Várias manifestações populares apontaram para a necessidade de mais audiências, pois a prefeitura, até o momento, não apresentou uma minuta de lei. A não apresentação da minuta é um aspecto central do problema, pois a minuta nada mais é que um projeto do que se pretende fazer, e é preciso conhecer o projeto para que se possa dialogar efetivamente sobre seus aspectos negativos e positivos. Para as queixantes, uma audiência final deveria apenas ser realizada depois que as comunidades se apropriassem da proposta e pudessem fazer destaques no documento.

A população reclamou que as audiências feitas tiveram um caráter apenas consultivo e não deliberativo. Argumentaram, ainda, que as demandas trazidas nas audiências não eram incorporadas nas proposições da gestão municipal. Reivindicaram, além de maior poder efetivo de decisão sobre as questões da cidade, maior transparência da gestão e a disponibilização de dados atuais, uma vez que o processo de revisão do plano diretor tem sido conduzido com base em dados defasados. 

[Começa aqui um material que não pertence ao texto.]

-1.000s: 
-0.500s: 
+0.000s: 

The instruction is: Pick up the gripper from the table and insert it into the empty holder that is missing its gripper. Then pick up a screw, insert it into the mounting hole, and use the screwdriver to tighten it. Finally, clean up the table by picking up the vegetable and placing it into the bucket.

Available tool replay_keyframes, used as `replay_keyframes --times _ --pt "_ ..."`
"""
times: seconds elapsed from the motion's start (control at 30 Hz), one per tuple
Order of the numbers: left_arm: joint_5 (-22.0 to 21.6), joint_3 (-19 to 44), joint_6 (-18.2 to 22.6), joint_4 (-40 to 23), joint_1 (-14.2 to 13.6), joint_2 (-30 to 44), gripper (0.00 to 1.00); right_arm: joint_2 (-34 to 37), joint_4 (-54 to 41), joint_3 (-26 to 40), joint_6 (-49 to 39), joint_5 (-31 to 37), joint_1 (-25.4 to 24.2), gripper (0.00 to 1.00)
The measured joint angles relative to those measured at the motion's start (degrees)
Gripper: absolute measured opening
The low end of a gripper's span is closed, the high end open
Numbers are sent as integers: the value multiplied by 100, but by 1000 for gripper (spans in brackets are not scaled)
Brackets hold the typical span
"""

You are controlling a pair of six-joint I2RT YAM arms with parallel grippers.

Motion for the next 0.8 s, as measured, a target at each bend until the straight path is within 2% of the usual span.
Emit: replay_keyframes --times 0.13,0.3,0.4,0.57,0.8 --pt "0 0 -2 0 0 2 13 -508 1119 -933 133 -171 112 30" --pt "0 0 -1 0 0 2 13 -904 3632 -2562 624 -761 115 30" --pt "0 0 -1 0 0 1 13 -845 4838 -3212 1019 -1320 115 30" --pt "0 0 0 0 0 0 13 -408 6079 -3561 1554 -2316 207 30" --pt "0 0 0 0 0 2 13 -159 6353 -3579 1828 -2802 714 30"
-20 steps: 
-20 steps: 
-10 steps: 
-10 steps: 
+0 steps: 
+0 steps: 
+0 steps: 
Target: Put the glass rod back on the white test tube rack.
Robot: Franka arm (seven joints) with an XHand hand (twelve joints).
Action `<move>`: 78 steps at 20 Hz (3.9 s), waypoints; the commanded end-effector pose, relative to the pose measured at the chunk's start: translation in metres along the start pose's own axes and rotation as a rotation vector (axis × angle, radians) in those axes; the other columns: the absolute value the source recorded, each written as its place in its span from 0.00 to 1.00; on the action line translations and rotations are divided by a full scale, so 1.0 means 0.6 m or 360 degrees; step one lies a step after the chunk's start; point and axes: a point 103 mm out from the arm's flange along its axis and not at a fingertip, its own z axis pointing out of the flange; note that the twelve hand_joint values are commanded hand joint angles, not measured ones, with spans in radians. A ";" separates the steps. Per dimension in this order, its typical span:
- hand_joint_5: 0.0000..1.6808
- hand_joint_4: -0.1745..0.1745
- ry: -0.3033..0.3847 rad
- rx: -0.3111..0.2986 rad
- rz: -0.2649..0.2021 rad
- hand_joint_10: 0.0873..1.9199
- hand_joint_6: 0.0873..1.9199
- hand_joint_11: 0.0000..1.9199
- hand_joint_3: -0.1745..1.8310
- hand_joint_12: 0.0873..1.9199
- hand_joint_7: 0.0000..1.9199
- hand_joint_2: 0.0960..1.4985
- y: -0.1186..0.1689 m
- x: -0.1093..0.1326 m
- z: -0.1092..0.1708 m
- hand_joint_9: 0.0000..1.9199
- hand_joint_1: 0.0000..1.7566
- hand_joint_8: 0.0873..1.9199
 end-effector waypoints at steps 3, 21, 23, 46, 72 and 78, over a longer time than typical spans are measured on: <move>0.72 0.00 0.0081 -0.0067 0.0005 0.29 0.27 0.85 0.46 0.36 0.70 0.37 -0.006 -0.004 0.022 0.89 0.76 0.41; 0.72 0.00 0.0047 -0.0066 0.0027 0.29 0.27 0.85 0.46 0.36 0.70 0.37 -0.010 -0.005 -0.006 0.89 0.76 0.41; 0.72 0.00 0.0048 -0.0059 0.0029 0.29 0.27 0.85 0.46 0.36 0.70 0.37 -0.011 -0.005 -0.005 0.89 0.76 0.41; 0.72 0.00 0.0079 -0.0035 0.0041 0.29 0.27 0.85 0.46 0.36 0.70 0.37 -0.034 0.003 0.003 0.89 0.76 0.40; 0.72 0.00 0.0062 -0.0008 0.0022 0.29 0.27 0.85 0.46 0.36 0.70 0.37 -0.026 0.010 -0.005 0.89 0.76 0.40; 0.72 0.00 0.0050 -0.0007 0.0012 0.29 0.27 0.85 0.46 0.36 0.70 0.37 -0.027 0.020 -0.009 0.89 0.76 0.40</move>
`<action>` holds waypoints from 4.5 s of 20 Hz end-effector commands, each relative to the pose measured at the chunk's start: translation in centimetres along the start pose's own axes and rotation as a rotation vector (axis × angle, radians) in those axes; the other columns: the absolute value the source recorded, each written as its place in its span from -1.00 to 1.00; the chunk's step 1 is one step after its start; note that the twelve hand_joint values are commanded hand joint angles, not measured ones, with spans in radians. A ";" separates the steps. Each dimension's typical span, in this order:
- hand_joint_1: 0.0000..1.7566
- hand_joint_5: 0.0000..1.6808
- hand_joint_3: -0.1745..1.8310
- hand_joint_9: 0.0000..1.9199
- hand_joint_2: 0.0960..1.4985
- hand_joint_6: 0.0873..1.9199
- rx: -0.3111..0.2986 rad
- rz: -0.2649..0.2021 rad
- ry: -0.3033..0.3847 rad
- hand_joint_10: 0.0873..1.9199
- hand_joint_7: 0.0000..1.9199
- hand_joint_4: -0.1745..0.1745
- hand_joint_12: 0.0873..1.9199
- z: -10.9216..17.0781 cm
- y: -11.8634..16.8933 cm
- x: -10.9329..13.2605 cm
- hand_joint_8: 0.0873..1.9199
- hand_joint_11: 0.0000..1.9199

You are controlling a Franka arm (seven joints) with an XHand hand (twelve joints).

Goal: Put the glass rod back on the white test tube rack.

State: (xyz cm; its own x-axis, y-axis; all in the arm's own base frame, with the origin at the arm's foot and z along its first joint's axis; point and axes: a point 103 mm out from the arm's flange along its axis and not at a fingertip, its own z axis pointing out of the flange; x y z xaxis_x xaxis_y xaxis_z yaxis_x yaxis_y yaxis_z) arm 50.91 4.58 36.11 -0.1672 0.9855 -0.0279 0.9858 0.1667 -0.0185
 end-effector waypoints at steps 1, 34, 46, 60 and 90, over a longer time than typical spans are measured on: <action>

As preocupações demonstradas foram inúmeras, porém as mais recorrentes denunciavam o aumento dos coeficientes urbanísticos sem a prévia instalação de infraestrutura, como rede de esgoto, sistema viário, vagas em escolas e hospitais. Levantaram-se também preocupações com as áreas de preservação ambiental e áreas verdes de lazer, que estariam sendo prejudicadas em benefício de setores imobiliários, comerciais e turísticos. 

Uma das falas da população foi reproduzida em forma de jogral pelo auditório, em que se exigiu mais estudos técnicos e maior preparação e diálogo com as comunidades locais. A prefeitura também foi acusada de estar alinhada com os interesses do mercado imobiliário. A fala-jogral foi encerrada com aplausos e em um coro da população que repetia: “Ilha da Magia, ela é do povo, não é da burguesia!”.

A mídia burguesa, assim como canais de comunicação próximos à prefeitura, têm divulgado com orgulho que a participação nessa audiência final teria sido enorme e batido recordes. O problema com essa narrativa é que o parâmetro de comparação para afirmar essa ampla participação são as audiências distritais, que certamente teriam uma menor participação numérica, já que os distritos são compostos por parcelas menores da população, mas, por outro lado, é nesses espaços mais localizados que a discussão poderia ser aprofundada. Ou seja, se orgulhar de dizer que na audiência final a participação popular foi grande, esconde o problema principal apontado pela própria população em suas manifestações ao longo da audiência: de que não houve tempo e interesse da prefeitura para conduzir discussões aprofundadas nos distritos. Ainda, essa narrativa reforça a lógica arbitrária de imposição com que tem sido conduzido o processo de revisão do plano.

A prefeitura de Florianópolis ainda não respondeu satisfatoriamente aos anseios da população, que segue em luta para que possa decidir sobre o futuro da cidade.